In June, 1996, the Minister of Justice introduced amendments to the Criminal Code that restrict access to medical, counselling, therapeutic and other personal records of complainants in sexual offence prosecutions.

In recent years, defence counsel have increasingly tried to access personal and confidential records of witnesses and complainants in sexual assault proceedings. This had a number of serious effects: victims were refusing to report sexual offences or, subsequently, refusing to testify as witnesses; there was a concern that victims of sexual offences would not seek counselling or treatment because they feared their privacy would not be protected in court; and record holders were paying mounting legal bills, at the cost of providing service to their clients, when they were required to appear in court.

The amendments improve protection of the privacy and equality rights of complainants while recognizing the rights of the accused. They became law on May 12, 1997.

The amendments include the following changes to the Criminal Code:

  • Preamble

    A preamble has been added to the Code explaining the principles behind the amendments. These include the need to encourage reporting of sexual offences, the effect that compelled production of records has on both complainants and record holders, and the need to respect the rights of both complainants and accused.

  • Two-stage application process

    All applications by an accused for access to records must now be considered by the trial judge through a two-stage process.

    At the first stage, the accused must establish that the records contain information that is likely relevant to an issue at trial or to the competence of a witness to testify. The accused must offer a realistic explanation of why he or she believes the information is likely relevant. A simple assertion or statement is not enough to accomplish this.

    At this stage, when determining whether to order the production of records for review, the trial judge must also consider a number of other factors, including:

    • the effect of the decision on the Charter rights of the complainant and the accused;
    • what the reasonable expectations for privacy are for the record; and
    • the potential effect on the dignity, privacy or security of any person to whom the record relates.

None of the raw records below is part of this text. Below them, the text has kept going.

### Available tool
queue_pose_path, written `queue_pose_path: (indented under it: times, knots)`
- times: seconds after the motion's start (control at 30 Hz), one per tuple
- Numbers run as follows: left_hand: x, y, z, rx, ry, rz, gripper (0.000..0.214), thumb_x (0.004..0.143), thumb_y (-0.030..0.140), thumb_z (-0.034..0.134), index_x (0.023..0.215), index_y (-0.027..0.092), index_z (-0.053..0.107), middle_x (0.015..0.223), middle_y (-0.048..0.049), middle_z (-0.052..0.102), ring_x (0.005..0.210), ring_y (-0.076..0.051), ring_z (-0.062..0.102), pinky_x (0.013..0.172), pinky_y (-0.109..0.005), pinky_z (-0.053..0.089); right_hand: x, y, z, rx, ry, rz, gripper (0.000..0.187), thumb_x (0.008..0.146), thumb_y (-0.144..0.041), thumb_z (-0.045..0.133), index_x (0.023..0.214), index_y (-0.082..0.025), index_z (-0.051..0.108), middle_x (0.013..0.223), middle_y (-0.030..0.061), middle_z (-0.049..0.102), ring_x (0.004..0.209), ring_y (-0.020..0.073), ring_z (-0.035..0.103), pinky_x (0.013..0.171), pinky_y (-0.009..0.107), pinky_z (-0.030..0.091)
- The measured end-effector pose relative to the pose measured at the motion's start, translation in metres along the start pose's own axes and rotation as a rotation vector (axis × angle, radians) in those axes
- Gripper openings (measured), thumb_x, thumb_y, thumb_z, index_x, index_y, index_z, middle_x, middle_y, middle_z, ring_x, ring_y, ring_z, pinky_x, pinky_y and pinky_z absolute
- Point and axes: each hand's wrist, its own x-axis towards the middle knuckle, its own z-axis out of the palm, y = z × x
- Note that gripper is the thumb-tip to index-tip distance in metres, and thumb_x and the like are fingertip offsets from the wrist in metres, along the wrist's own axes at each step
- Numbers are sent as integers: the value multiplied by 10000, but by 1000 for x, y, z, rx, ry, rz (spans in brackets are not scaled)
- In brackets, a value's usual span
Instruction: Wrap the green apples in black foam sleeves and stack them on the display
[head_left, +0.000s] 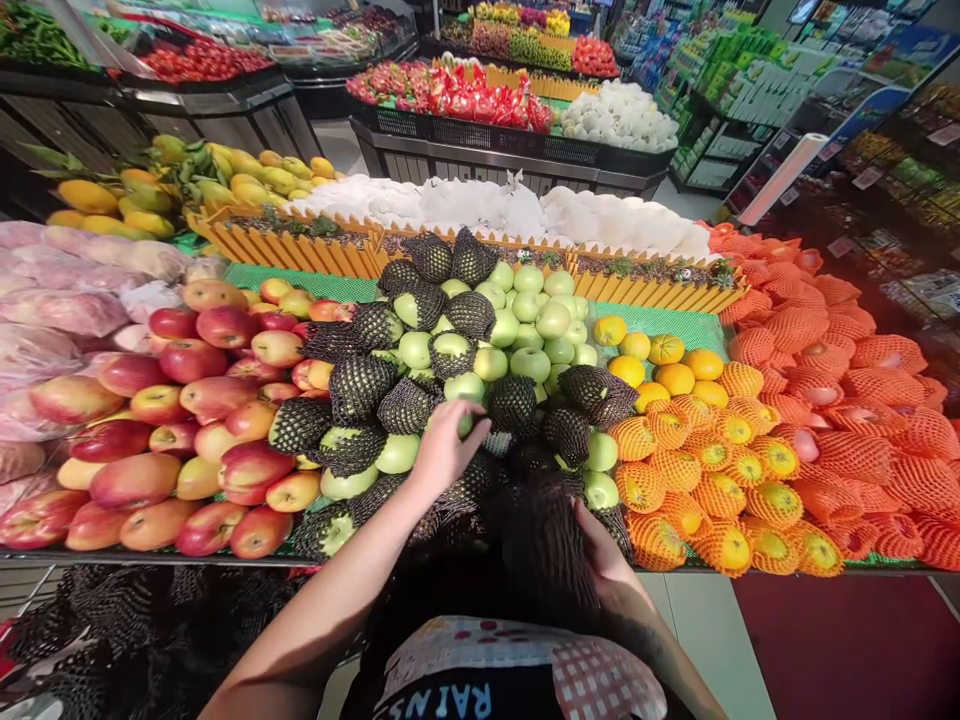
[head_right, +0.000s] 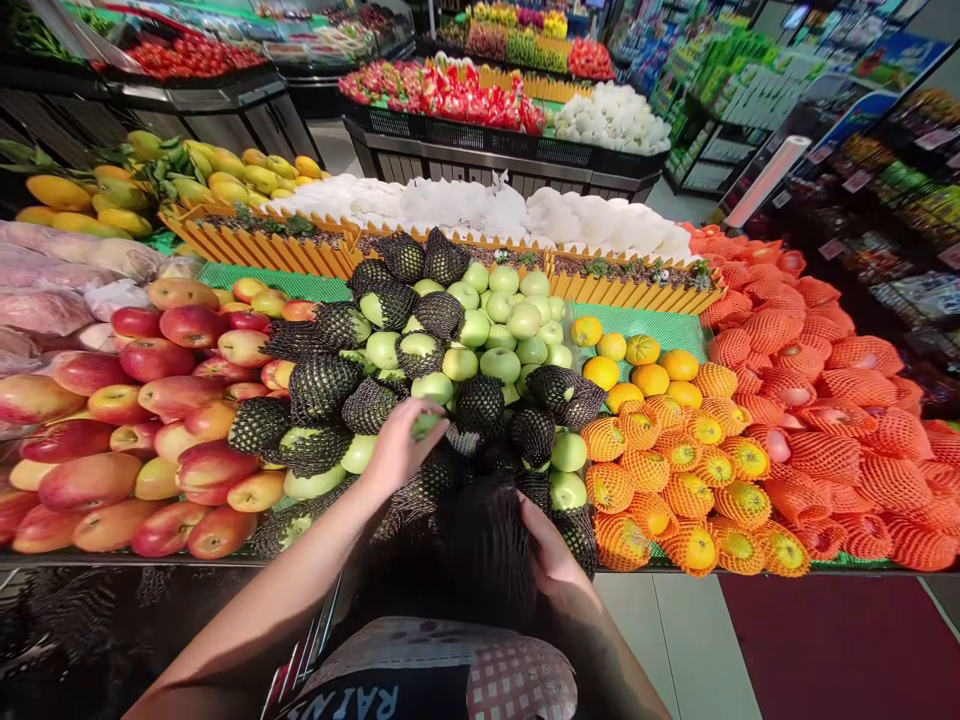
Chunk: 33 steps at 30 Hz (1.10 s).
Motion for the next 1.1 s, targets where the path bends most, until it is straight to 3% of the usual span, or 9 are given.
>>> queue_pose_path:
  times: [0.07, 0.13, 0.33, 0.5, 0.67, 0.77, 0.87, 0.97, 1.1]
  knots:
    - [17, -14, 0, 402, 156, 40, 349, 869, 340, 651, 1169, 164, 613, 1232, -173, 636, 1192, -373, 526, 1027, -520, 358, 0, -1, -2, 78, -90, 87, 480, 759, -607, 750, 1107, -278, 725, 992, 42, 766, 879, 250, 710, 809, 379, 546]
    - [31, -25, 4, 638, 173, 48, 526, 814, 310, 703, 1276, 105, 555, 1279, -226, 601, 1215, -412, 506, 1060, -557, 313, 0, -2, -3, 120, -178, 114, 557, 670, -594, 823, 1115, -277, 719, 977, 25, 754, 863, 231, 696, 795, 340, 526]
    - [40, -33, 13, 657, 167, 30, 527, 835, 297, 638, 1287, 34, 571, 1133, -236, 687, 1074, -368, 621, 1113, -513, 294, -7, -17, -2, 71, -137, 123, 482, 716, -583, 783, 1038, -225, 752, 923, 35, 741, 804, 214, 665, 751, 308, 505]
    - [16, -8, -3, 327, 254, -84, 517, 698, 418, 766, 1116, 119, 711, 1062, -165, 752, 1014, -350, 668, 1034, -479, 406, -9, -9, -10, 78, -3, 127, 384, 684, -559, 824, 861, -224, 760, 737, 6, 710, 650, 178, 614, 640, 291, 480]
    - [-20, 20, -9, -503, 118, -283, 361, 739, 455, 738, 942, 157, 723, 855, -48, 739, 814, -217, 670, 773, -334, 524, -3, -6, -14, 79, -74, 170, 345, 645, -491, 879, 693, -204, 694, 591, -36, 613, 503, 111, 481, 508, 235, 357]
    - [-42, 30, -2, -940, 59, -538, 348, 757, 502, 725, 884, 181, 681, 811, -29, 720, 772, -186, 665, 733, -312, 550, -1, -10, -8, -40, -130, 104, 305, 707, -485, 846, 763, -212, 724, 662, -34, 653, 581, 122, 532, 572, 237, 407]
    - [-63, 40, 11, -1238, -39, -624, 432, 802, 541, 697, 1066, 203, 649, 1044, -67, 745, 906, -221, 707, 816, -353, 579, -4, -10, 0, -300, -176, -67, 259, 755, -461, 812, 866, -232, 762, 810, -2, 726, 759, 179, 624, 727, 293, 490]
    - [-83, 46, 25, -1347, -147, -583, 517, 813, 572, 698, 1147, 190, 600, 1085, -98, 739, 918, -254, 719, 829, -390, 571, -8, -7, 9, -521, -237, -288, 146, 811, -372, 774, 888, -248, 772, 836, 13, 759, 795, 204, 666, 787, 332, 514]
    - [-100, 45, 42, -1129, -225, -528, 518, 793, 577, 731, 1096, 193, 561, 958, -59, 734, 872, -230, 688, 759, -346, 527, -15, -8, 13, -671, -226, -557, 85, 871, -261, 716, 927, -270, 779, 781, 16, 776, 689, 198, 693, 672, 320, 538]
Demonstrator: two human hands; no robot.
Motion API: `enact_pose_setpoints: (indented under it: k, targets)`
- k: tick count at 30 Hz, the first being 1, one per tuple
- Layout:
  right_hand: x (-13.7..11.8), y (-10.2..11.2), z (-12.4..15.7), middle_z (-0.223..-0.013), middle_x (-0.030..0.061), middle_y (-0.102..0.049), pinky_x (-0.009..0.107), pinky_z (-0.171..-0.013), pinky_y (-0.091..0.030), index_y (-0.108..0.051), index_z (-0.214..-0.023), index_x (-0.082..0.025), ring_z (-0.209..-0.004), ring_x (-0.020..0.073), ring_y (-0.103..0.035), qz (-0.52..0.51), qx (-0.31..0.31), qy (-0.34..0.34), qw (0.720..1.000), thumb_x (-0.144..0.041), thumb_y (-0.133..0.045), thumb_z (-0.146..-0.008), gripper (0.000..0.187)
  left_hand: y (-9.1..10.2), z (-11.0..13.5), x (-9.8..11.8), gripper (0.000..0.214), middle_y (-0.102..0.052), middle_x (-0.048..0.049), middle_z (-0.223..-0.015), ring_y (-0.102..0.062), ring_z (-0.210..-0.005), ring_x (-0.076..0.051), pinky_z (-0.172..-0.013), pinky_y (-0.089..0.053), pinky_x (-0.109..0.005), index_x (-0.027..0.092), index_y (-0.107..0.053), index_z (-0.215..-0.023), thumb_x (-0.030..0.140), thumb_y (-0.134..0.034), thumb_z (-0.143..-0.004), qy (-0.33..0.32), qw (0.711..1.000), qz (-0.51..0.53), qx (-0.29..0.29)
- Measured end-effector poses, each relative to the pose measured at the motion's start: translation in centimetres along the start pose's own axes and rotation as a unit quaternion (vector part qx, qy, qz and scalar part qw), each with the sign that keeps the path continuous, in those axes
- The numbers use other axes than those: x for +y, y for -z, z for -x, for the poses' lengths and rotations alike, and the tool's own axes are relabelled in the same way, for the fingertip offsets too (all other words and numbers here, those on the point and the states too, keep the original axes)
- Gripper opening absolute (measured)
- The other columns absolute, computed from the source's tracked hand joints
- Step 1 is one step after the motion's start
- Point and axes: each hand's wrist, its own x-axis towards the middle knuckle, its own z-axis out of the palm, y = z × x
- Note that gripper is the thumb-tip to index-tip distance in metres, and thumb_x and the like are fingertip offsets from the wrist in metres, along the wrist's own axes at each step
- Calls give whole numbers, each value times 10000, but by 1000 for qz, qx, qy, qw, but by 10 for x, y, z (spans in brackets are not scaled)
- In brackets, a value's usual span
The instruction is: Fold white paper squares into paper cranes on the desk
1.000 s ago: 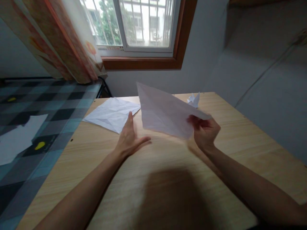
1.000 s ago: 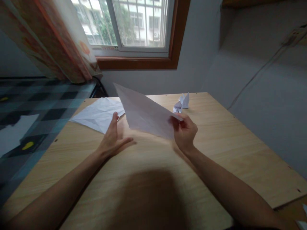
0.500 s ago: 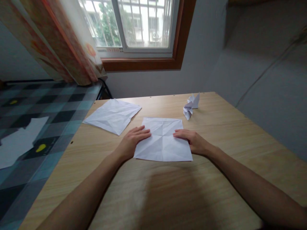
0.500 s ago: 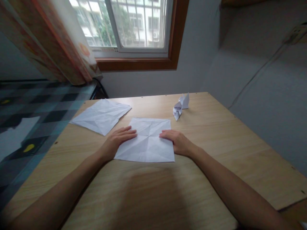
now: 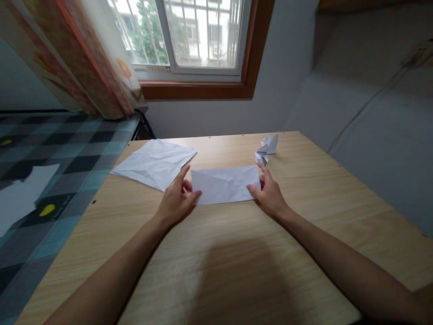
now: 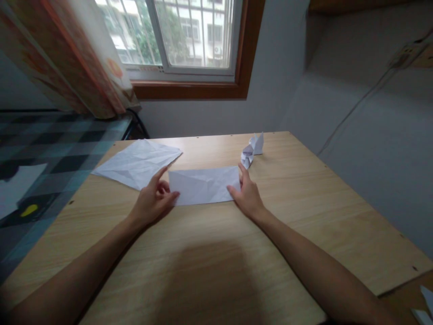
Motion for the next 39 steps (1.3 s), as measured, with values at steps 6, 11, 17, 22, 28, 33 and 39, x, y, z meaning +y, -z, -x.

    At the second stage, the records are provided to the trial judge only. The judge reviews the records in private and again considers the same factors required under stage one. If, after seeing the records, the trial judge determines that they are likely relevant to an issue at trial or to the competence of a witness to testify, he or she will order that the accused be given only those parts of the record that are likely relevant.

Additional safeguards

The amendments include a number of new procedural requirements and safeguards that protect the privacy of complainants and witnesses:

  • an application by an accused must be made in writing;
  • a new form of subpoena, which provides more detailed information, must be served on the record holder;
  • the hearing where the judge determines the production of records must be held in camera (without the public present);
  • the judge can consider imposing conditions on the production of records, for example that no copies can be made or that records cannot be removed from court offices;
  • the contents of an application, information provided at the hearing and the judge's determination must not be published or broadcast; and
  • records given to an accused can't be used in any other proceedings.

The amendments also define records broadly to include any form of record where there is a reasonable expectation of privacy. This would, for example, include counselling records, adoption records, medical records or diaries.

The amendments only apply to sexual offences, including sexual assault, sexual offences against children, and sexual offences committed in the past, such as rape.